Área: Contábil Publicado em 22/05/2026

A competência para definir a base de cálculo do Imposto de Renda sobre verbas de condenação ou acordo é exclusiva da Justiça do Trabalho. Após o trânsito em julgado e o silêncio preclusivo da Fazenda Nacional, a Receita Federal não pode fazer nova cobrança administrativa sobre os valores.

Fazenda Nacional não se manifestou depois da intimação, o que resultou em preclusão.

Com base nesse entendimento, a 2ª Turma do Tribunal Regional do Trabalho da 10ª Região (DF e TO) declarou a inexigibilidade de uma cobrança fiscal da Receita Federal contra um trabalhador e determinou o cancelamento da exigência.

O litígio envolve um acordo trabalhista homologado em 2017, no qual um banco pagou R$ 480 mil a um ex-empregado. Na ocasião, a instituição financeira recolheu as contribuições previdenciárias e fiscais pertinentes e juntou os demonstrativos no processo.

A Fazenda Nacional foi intimada para analisar os cálculos, mas não apresentou ressalvas.
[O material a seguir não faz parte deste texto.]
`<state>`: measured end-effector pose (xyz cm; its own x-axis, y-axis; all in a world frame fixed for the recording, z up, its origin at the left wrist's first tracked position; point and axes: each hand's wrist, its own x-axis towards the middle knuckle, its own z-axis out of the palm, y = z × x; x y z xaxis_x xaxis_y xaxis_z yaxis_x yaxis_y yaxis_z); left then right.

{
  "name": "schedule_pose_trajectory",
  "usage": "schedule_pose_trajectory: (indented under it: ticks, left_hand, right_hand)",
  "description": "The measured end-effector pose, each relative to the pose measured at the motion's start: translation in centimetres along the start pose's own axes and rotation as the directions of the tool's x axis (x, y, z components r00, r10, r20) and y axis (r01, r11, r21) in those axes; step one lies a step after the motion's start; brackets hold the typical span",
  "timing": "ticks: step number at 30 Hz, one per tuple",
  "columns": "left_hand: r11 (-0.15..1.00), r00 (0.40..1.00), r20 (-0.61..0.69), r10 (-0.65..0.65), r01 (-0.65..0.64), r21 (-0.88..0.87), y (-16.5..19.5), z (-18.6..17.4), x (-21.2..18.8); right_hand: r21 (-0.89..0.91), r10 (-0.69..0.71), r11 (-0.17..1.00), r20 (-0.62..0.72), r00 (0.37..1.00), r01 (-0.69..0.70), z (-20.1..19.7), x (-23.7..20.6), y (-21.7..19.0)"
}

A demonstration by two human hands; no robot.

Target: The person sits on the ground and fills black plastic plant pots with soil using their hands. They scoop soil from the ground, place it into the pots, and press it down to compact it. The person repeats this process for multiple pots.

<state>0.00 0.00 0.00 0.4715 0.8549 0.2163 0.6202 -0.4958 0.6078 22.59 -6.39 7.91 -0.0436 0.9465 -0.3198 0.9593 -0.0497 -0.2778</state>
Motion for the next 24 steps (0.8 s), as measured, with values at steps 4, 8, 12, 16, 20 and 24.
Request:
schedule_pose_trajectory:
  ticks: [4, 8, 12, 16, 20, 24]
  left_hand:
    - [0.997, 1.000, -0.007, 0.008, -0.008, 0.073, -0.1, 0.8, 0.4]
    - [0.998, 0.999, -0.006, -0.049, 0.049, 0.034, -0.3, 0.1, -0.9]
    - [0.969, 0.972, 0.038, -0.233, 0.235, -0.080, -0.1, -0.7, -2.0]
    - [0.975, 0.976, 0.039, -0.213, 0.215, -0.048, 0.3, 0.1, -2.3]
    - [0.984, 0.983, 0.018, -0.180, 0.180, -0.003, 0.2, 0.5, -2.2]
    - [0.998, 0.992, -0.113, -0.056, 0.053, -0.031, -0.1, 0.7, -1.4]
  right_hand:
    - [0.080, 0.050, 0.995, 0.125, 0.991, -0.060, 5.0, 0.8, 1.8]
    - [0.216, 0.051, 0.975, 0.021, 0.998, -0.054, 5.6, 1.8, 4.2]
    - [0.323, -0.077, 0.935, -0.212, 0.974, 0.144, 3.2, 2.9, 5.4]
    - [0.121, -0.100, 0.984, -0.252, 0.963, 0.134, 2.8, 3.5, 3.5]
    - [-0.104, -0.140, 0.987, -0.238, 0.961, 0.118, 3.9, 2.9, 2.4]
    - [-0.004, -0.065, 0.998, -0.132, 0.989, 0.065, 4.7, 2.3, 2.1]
Diante disso, o juízo extinguiu a execução e arquivou o processo em definitivo.

Em 2020, porém, o trabalhador foi notificado pela Receita Federal para pagar uma diferença de cerca de R$ 144 mil de Imposto de Renda, sob a alegação de que o tributo incidiu sobre uma quantidade de meses incompatível com a regra vigente.

Após a notificação, o bancário pediu o desarquivamento do processo para exigir que o banco pagasse a diferença cobrada pela fiscalização, além de uma multa por descumprimento do acordo.